Он не успел…
Во имя Аллаха!
18 августа 2002 года
Западная Сибирь
Вертолет появился тогда, когда я уже перестал надеяться. Когда я начал сходить с ума в этом медвежьем углу, окруженном тайгой, куда нет даже дороги. Когда появилась мысль добраться до экипажа очередного вертолета, завозящего сюда припасы и…
И будь что будет.
Вертолет я узнал сразу — Сикорский-89 «Салон», антрацитно-черный, с золотистым двуглавым орлом на фюзеляже. Понятно, кого он должен был возить, но я не хотел заранее знать, кого он привез. Задернув штору, я начал готовиться…
Это был Цесаревич. Мой старый друг по детским играм, с которым мы вместе отдыхали летом, кадрили первых дам и дрались с хулиганами. Но я едва узнал его.
— Ты мне нужен… — это было первое, что он сказал мне, когда переступил порог моих комфортабельных апартаментов.
— Что произошло? — не обращая внимания на сказанное, спросил я.
— Посуда есть? — вопросом на вопрос ответил Цесаревич.
Я открыл шкафчик, достал два пластиковых стакана.
— Извини, только такая. Фарфора тоже нет.
Николай достал из внутреннего кармана своего старого, еще времен десанта, кителя плоский шкалик «Смирновской», разбулькал ее по стаканам. Один молча протянул мне.
Выпили не чокаясь, я уже понял, что чокаться не стоит, что пьем за погибших. Осталось понять — за кого.
— Что? — спросил я.
— Отца больше нет, — глухим, надтреснутым голосом ответил Николай, теперь уже Николай Третий, Самодержец Российский.
Ну и что тут сказать?

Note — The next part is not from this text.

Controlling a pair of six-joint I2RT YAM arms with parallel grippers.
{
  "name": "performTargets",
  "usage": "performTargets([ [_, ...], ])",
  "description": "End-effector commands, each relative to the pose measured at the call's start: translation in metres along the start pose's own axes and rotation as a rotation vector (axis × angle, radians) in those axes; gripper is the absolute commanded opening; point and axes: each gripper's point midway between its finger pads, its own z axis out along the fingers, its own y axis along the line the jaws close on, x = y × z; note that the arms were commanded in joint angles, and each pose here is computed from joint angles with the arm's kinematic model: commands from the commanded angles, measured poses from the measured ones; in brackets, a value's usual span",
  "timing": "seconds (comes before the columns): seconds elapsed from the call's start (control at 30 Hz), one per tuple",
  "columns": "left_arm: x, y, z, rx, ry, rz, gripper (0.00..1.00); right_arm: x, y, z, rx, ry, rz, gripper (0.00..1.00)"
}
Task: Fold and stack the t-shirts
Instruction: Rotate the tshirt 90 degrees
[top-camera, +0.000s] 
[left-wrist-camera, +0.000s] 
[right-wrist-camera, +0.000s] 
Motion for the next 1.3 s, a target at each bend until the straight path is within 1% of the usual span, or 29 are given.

А ничего и не надо говорить. Нет для этого слов. И утешения — тоже лишние. Утешения нужны дамам. Не русским офицерам.
— Как?
— В Варшаве. Самолет потерпел катастрофу при заходе на посадку. В стране мятеж.
— Опять?
— Да.
Вот это — дела… Поверить сложно.
— Что на Востоке?
— Все хуже и хуже. Уже десятки тысяч убитых. Смертники подрываются каждый день. Ситуация выходит из-под контроля. Штанников застрелился.
— Застрелился или застрелили? — уточнил я.
— Застрелился. Из-за этого мы остались с разведкой, работающей наполовину, причем в самый тяжелый момент. Как думаешь — он был предателем?
Я подумал.
— Нет. Скорее всего — нет. Его просто переиграли. Заставили играть по чужой партитуре. Это — британцы.
Цесаревич кивнул, мне показалось, что он меня не слушает.
— Что еще?
Николай помедлил, но потом все-таки ответил:
— Два самолета. Один взорвался над Москвой. Второй потерпел катастрофу на подлете к атомной электростанции под Петербургом.
— Дестабилизация, — кивнул я, уже ничему не удивляясь. — Чего ты хочешь от меня?
— Я хочу, чтобы ты возглавил военную разведку. Больше мне доверять некому.
Я покачал головой:
— Это будет ошибкой, какую мы в такое время позволить себе не можем. Нарушится преемственность. Половина офицеров ГРУ, я уверен, считают меня предателем…
— Какое мне дело до того, кем они тебя считают?! — вспылил Николай, но я поднял руку, прося дослушать до конца.
— Эти люди должны сейчас работать с полной отдачей. В это время мы не можем себе позволить громить разведку, меняя весь персонал. Нужно обеспечить преемственность, разбираться будем потом. Пусть разведку возглавит кто-то из товарищей Штанникова, он лучше во всем этом разберется. И не забывай, что я действующий контр-адмирал флота. Для тех, кто работает в ГРУ, назначение контр-адмирала флота на должность директора будет воспринято как пощечина. Ты же помнишь, какие драки были между сухопутчиками и морскими, сами и дрались. В комендатурах места не хватало для всех задержанных!